Recent advancements in hybrid and prompt-based AI models have introduced novel opportunities for improving performance in data-scarce medical image analysis tasks. For instance, the MHKD framework demonstrates how multi-step hybrid knowledge distillation can be leveraged to maintain diagnostic accuracy even in low-resolution whole-slide images, which is highly relevant to practical clinical settings with suboptimal image quality [
43]. Similarly, the work by Zhang et al. on vision–language models shows that combining image features with semantic prompts can significantly enhance nuclei segmentation and classification, indicating the potential of cross-modal learning in histopathological contexts [
44]. Furthermore, the low-shot learning strategy explored in [
45] opens new avenues for reducing dependency on large annotated datasets. Integrating such prompt-based pre-training into melanoma classification systems could facilitate better generalization and performance in low-resource scenarios, particularly when dealing with rare lesion subtypes. These methodologies suggest promising directions for future extensions of our approach, especially in enhancing the robustness and scalability of ensemble-based classification and CBIR systems in dermatological applications.
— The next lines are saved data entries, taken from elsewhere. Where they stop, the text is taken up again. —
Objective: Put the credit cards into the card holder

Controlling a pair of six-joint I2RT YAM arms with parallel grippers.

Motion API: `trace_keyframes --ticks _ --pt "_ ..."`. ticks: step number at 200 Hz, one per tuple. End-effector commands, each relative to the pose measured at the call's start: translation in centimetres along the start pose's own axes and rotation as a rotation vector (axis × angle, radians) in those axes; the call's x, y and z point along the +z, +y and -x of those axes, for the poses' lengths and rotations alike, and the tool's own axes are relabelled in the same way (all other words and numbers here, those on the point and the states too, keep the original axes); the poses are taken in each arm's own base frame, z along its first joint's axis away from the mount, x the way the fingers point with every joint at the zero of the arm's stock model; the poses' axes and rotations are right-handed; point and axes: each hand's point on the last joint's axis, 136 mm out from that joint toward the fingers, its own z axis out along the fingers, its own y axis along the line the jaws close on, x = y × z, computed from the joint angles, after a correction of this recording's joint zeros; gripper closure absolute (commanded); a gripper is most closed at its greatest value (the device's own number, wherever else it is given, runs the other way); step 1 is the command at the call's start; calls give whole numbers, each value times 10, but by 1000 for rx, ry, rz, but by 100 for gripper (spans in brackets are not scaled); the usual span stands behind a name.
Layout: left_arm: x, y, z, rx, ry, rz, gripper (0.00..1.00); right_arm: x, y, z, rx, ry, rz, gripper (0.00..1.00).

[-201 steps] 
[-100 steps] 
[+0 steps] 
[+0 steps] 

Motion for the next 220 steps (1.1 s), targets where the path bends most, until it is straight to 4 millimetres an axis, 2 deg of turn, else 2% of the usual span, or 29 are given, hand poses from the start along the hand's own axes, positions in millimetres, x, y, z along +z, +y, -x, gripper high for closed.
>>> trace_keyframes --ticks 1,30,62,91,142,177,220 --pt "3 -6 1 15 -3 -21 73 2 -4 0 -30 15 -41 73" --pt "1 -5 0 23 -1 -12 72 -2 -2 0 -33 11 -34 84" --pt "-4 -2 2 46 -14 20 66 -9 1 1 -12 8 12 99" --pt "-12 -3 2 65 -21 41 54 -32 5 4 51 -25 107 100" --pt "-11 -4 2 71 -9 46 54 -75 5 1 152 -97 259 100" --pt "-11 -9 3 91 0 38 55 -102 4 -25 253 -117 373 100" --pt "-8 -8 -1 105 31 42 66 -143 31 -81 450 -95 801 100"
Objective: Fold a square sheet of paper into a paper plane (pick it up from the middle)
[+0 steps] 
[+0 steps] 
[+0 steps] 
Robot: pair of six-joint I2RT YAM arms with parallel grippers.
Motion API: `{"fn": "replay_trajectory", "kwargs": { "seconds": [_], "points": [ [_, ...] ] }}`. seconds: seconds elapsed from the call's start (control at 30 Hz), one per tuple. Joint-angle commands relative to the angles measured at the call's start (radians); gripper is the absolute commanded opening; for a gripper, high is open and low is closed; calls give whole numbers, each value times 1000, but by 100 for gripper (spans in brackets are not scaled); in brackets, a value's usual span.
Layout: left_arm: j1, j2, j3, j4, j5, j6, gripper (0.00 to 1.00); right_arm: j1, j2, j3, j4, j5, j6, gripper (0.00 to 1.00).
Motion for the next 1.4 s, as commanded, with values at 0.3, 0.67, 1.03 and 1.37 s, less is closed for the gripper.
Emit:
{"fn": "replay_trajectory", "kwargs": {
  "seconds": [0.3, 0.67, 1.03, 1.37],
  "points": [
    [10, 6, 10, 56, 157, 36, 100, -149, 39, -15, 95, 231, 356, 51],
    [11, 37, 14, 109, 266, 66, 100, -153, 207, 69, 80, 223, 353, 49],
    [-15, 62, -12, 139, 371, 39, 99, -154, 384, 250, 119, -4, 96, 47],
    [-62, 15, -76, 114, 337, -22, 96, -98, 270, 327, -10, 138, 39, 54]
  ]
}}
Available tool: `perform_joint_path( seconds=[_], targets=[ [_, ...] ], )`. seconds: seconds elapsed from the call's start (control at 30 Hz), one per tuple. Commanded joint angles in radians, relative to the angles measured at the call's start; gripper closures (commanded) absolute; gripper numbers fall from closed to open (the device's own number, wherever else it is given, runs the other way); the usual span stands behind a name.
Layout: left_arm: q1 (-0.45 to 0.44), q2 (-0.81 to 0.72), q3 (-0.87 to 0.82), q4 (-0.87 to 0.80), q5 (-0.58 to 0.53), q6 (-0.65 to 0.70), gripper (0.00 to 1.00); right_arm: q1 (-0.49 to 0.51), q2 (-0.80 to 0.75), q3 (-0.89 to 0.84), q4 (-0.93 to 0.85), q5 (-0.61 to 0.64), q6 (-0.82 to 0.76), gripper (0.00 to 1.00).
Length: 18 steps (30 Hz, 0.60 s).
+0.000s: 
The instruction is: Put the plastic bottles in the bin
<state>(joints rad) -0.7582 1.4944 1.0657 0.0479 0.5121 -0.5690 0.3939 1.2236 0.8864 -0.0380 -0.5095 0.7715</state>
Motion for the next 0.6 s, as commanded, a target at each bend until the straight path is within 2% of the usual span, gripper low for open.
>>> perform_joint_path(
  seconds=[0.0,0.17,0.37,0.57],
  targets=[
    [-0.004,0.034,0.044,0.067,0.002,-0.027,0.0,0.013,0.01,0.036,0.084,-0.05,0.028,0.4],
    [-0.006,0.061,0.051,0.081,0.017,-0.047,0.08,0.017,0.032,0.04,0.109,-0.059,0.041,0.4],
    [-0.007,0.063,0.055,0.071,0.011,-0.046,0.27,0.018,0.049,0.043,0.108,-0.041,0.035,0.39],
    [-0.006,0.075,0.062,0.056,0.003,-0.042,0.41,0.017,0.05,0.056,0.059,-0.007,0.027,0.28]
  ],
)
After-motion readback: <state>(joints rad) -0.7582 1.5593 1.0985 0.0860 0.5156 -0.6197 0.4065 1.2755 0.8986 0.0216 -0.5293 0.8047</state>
In this study, we utilized only the publicly available “Melanoma Cancer Image” dataset from Kaggle to develop and evaluate our model. While this dataset enabled us to achieve high classification accuracy, it may not adequately capture real-world diversity in terms of skin tone variation, lighting conditions, imaging artifacts, and device-specific differences. As a future direction, we plan to perform external validation using dermoscopic images collected from the ISIC (International Skin Imaging Collaboration) archive and multiple clinical centers. This will allow us to further assess the generalizability and robustness of the proposed model in more heterogeneous and realistic environments. Although our ensemble and CBIR results are encouraging on the publicly available Kaggle melanoma dataset, they are derived from a single-center, retrospective dataset with standardized imaging conditions. To ensure generalizability and clinical relevance, external validation on heterogeneous datasets capturing variability in dermatoscopic devices, patient skin types, and real-world imaging artifacts is necessary [
46].
In practice, our dual-task ensemble could be deployed as a plugin for existing dermoscopy workstations, streaming live dermoscopic video to provide both an on-screen malignancy probability and, alongside each capture, a ranked display of visually similar past cases [
47]. Such real-time decision support could accelerate diagnosis and boost confidence, especially for less experienced clinicians. Looking ahead, prospective, multicenter validation studies directly comparing our system’s predictions and retrievals against board-certified dermatologists, as well as integration trials within electronic health record environments to fully assess workflow impact and patient outcomes, could be conducted.
It is important to note that the proposed Ensemble-based model is designed as a diagnostic support system for melanoma detection rather than an all-encompassing solution ready for real-world deployment. Consequently, this study does not evaluate system-level performance aspects such as inference time and memory consumption. While the ensemble fusion of multiple models improves classification and retrieval accuracy, it also introduces architectural complexity that may not be optimal for real-time applications. In future work, we plan to address these limitations by applying model compression techniques such as pruning and quantization, along with deployment optimizations through TensorRT or ONNX. These steps will help reduce computational load and enhance the feasibility of the proposed system in practical clinical environments.